A code “Linter” takes a look through your lines of code for possible errors, and also enforces certain styling conventions. Generally, this shows up as a red underline in an IDE, or a console output after starting your program.
It is not a true error checker, though. For that, you need to actually run your code and write tests.
Linting serves one main purpose: making your code consistent. Everything else is a nice side effect.
When you are a solo developer, you may not care about writing tests or making your code readable for the future. Even still, a linter’s consistency helps with the simplest thing: getting your code to work on the first try. I would recommend a linter anytime you are writing more than 100 lines of code. For many IDEs, there is no required setup. We all know and appreciate testing frameworks, but those can be a chore to set up, especially for small projects.
If you are using an IDE, a linter will probably be bundled in with whatever language support you already have. For example, the VSCode Python extension has a built-in linter following PEP8 syntax. If you do most everything with the command line, you may have to follow some steps to install a linter. Things like
create-react-app may come with linting built-in, that will run when you start the app.
Linters can often catch simple errors. Usually, this is unused variables, or variables that have not yet been declared. Other possibilities include incorrect function calls, incorrect typing, and import errors. I personally feel that testing is unnecessary for smaller personal projects. A linter plus your own iterative process is usually good enough.

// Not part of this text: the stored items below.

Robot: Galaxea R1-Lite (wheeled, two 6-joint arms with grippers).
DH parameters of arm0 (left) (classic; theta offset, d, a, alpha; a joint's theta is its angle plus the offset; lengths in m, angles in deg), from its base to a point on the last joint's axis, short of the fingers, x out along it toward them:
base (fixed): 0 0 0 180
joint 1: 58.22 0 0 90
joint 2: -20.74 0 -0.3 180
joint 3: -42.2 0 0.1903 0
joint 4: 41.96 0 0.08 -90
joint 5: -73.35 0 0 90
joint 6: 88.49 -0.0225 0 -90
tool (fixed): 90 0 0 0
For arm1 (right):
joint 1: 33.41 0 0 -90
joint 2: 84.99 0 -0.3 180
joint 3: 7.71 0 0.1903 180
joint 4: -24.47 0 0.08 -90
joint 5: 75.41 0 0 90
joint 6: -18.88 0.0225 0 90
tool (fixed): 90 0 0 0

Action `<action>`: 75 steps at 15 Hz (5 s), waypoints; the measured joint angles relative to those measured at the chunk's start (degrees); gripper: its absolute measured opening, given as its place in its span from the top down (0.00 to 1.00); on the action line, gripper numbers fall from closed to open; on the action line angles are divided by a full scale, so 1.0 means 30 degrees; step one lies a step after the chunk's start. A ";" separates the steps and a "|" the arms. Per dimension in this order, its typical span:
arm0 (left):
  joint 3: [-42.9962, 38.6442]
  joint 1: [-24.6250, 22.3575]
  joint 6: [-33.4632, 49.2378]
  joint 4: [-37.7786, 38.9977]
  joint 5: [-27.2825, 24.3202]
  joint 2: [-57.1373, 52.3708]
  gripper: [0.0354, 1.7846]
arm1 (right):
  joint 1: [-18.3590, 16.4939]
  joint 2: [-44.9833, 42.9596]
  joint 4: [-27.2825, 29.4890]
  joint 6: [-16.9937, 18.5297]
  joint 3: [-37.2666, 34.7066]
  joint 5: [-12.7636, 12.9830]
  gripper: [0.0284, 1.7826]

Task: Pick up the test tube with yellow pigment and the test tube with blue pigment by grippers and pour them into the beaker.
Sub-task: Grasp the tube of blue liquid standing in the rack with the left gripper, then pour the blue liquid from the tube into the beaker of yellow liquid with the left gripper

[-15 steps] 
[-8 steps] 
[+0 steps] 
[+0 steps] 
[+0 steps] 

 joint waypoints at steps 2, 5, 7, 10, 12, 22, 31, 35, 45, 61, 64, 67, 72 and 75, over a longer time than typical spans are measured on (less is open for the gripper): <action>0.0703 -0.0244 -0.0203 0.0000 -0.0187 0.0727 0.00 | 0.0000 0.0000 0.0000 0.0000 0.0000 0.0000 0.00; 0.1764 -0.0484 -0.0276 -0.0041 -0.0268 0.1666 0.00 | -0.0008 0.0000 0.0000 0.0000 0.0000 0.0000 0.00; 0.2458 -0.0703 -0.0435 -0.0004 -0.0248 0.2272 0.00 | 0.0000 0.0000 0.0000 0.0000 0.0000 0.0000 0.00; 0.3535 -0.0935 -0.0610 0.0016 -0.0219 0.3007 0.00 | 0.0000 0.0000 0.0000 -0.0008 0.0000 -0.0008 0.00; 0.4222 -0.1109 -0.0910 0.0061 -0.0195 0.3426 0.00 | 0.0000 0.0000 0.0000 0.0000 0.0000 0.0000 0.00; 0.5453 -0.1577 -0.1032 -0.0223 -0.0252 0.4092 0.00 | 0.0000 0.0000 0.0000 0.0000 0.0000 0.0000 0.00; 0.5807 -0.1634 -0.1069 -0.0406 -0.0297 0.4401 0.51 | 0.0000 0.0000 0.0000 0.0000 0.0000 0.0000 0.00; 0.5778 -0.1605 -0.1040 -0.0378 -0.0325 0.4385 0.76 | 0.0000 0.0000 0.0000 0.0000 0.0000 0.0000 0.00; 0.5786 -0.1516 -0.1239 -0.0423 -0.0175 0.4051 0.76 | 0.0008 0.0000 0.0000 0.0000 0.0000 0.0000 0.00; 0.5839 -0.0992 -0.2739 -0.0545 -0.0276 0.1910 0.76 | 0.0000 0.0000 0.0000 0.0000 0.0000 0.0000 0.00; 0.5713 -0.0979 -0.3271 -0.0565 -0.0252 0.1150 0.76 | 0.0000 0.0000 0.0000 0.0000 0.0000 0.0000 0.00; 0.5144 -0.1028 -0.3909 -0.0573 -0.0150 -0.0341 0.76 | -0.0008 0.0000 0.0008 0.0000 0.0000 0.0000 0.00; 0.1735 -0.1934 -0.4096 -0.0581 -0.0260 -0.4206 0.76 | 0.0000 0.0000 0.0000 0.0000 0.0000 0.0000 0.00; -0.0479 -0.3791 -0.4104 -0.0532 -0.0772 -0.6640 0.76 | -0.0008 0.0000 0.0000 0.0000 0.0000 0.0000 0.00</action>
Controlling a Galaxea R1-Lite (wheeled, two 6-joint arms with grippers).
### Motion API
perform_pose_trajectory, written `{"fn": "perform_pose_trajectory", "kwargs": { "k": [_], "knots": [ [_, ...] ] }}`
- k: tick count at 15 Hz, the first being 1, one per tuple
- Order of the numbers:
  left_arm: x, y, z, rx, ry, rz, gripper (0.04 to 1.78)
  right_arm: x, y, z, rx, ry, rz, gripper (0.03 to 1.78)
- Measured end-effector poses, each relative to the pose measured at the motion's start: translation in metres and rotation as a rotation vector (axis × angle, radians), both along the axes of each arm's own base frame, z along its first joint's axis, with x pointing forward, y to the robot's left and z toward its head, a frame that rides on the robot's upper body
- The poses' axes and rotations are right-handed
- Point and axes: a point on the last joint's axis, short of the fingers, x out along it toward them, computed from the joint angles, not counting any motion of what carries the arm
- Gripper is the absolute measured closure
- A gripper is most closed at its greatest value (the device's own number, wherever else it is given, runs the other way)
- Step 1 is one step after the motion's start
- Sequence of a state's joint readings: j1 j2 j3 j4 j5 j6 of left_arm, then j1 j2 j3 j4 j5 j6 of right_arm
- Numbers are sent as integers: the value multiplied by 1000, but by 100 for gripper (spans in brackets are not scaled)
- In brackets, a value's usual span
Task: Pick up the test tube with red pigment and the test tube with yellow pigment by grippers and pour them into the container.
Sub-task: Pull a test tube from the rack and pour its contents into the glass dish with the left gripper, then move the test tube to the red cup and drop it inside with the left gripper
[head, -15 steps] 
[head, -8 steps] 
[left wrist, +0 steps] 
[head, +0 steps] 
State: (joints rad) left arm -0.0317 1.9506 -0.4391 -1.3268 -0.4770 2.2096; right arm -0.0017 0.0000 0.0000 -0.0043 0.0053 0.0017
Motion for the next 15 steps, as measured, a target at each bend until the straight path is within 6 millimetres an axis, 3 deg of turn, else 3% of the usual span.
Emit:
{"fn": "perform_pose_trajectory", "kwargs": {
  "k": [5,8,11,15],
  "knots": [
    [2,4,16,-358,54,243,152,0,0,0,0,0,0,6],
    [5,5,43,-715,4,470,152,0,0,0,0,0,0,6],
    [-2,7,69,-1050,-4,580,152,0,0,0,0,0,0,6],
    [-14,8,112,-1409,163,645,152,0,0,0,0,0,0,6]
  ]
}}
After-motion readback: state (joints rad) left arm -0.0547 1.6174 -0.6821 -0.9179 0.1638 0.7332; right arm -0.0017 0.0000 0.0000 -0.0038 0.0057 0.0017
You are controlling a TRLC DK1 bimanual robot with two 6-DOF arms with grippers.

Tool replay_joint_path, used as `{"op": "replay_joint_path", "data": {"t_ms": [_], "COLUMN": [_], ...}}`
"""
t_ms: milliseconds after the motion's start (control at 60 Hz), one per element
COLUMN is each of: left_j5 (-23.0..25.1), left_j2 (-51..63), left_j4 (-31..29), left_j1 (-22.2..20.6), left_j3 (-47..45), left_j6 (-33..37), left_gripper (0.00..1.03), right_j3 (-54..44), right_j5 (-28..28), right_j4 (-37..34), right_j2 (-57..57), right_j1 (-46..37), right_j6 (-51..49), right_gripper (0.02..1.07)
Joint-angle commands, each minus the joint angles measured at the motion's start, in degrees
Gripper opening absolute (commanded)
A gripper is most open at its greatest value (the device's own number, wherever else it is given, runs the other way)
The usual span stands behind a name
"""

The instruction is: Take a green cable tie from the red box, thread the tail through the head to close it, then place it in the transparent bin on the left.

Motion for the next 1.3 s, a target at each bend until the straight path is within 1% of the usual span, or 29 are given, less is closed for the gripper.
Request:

Linters don’t actually execute the logic of the code, so they cannot catch off-by-one errors. Don’t expect them to solve all of your problems.
Believe it or not, linter readability is mostly for your own benefit. Recently, I have mostly been developing solo. When you return to projects after a few months, you will find that it takes a lot of effort to get back into them. This will be lessened by their readability.
In my opinion, the most important aspect of coding is fulfillment. Trying to debug your own damn code is not fulfilling. If you can move quickly, your motivation remains higher. This goes beyond linting, of course. You should always break your code into meaningful functions and maintain a human-friendly structure. Sometimes it is nice to have less to worry about, though.
Linting makes your code readable for other people, but who really cares about that?
This goes hand-in-hand with whatever style guide the linter is based on (and is mostly exclusive to frontend languages). Accessibility notifications always surprise me, which is why I appreciate them. Most of the suggestions will be incredibly simple, like adding alt-text to an image tag. Accessibility is incredibly important, but it is difficult to memorize all of the conventions. Linters are just another tool that help the layman improve the range of their apps.
Different Style Conventions
Error checking is never dependent on style. Unused variables will always be picked up by a linter. Style differences more commonly affect things like spacing, top-level import styles, and function documentation. Some linters will support newer features, or plugins. Some will be more opinionated.